There’s more to it than polling. Ireland needs more than one choice of political future.

Although Irish unity has been a common obsession for more a century we can only marvel at how little it has been considered as a realistic proposition. In the Republic Sinn Fein’s surge at the general election has promoted it to a higher but still uncertain place in an agenda preoccupied with economic reform.  In the GFA, the issue was from the start insulated from what really mattered at the time, the  winning of the peace and the  effective operation of power sharing.

We do not know how two necessarily contingent and concurrent referendums north and south would be coordinated.  Even more basically we have little idea of what the Republic has in mind as their offer of unity assuming they eventually make one, or whether a British government would chose to offer an opinion on the matter although they are legally obliged to support a unity verdict.

What we are close to knowing I believe is that opinion polls and surveys alone pored over in a Whitehall office by a British minister  are unacceptable as the decisive criteria for calling a northern referendum and therefore triggering  the whole process, south as well as north.

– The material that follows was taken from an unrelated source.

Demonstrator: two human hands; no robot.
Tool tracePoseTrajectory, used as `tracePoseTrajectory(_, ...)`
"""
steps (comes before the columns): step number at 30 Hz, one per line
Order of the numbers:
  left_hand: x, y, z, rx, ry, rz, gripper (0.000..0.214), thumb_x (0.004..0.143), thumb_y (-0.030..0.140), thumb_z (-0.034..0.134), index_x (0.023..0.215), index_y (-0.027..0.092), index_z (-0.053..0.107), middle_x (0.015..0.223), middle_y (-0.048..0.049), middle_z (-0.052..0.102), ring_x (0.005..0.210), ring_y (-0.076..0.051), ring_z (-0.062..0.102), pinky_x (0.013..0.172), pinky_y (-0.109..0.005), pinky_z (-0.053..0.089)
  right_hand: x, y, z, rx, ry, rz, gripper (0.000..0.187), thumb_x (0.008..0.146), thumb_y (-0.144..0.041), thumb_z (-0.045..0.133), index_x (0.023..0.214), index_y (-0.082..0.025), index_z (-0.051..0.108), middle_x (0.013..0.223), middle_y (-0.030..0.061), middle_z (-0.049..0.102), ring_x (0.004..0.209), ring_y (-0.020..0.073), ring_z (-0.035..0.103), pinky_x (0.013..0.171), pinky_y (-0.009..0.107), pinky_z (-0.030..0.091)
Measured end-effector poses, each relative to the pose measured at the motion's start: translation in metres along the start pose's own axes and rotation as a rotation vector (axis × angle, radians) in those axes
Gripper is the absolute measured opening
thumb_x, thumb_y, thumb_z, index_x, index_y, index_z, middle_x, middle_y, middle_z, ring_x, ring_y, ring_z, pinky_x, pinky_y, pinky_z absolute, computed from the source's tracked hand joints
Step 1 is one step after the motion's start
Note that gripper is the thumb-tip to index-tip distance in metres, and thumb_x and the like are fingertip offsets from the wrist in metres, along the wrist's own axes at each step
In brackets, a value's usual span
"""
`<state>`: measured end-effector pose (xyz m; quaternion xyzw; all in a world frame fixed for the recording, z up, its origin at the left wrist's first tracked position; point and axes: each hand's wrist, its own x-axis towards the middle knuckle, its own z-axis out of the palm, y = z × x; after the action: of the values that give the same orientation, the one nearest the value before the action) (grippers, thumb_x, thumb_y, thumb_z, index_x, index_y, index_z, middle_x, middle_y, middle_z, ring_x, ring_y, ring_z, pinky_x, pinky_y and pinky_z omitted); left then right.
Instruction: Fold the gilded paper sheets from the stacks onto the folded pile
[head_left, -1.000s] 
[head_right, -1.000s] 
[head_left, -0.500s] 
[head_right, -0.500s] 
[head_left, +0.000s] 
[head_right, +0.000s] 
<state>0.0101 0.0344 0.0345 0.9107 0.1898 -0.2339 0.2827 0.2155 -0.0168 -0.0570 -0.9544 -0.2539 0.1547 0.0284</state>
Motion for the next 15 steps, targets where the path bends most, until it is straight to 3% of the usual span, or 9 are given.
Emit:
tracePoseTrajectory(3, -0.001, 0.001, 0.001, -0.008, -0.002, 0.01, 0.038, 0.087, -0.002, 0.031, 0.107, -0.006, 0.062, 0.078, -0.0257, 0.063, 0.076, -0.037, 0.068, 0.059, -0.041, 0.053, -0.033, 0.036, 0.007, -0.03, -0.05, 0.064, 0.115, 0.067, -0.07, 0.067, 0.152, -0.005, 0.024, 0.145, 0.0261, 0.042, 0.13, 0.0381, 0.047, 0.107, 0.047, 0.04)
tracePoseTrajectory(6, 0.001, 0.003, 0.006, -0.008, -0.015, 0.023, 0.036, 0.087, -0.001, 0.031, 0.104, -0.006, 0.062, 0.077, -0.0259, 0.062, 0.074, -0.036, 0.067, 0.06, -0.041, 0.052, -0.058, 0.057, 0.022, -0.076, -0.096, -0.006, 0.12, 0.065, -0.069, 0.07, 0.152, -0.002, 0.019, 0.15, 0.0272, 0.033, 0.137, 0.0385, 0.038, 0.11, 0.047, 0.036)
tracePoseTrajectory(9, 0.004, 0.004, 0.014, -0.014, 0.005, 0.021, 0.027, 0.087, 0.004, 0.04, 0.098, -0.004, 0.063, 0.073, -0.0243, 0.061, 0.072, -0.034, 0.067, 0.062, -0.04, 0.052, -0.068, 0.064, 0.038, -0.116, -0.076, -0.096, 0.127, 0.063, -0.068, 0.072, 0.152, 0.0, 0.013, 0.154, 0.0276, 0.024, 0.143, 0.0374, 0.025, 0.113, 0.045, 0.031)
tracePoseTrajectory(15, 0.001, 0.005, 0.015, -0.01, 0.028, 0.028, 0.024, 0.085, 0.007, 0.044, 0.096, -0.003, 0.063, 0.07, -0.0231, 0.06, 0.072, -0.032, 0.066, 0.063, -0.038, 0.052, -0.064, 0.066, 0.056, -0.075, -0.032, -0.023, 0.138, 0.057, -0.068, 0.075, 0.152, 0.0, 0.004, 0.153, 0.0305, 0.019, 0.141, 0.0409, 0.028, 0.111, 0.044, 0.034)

A united Ireland will not happen by elision. Belief in its inevitability is all very well, but strong incentives will be needed for a partly hostile and poorer north and assurances for an otherwise preoccupied south. Many in the south would oppose a stampede for unity which would allow the northern tail to wag the southern dog. The dimensions of unity reach far beyond the definitions of binary referendum questions.

So we have yet to set up the drawing board.  Buoyed up by the huge surge of support in the Republic and whatever the pressures for economic reform, Sinn Fein will keep up the rhetorical pressure for unity. The government that is eventually formed will not allow Sinn Fein to turn their flank and will respond, but cautiously. Even Sinn Fein know that unity is not the magic bullet and will be broadly content to bide their time, believing that demographics and the run of events are on their side.   As a first step, putting the establishment on notice to begin “preparing for unity” can be justified easily enough because almost nothing has been done.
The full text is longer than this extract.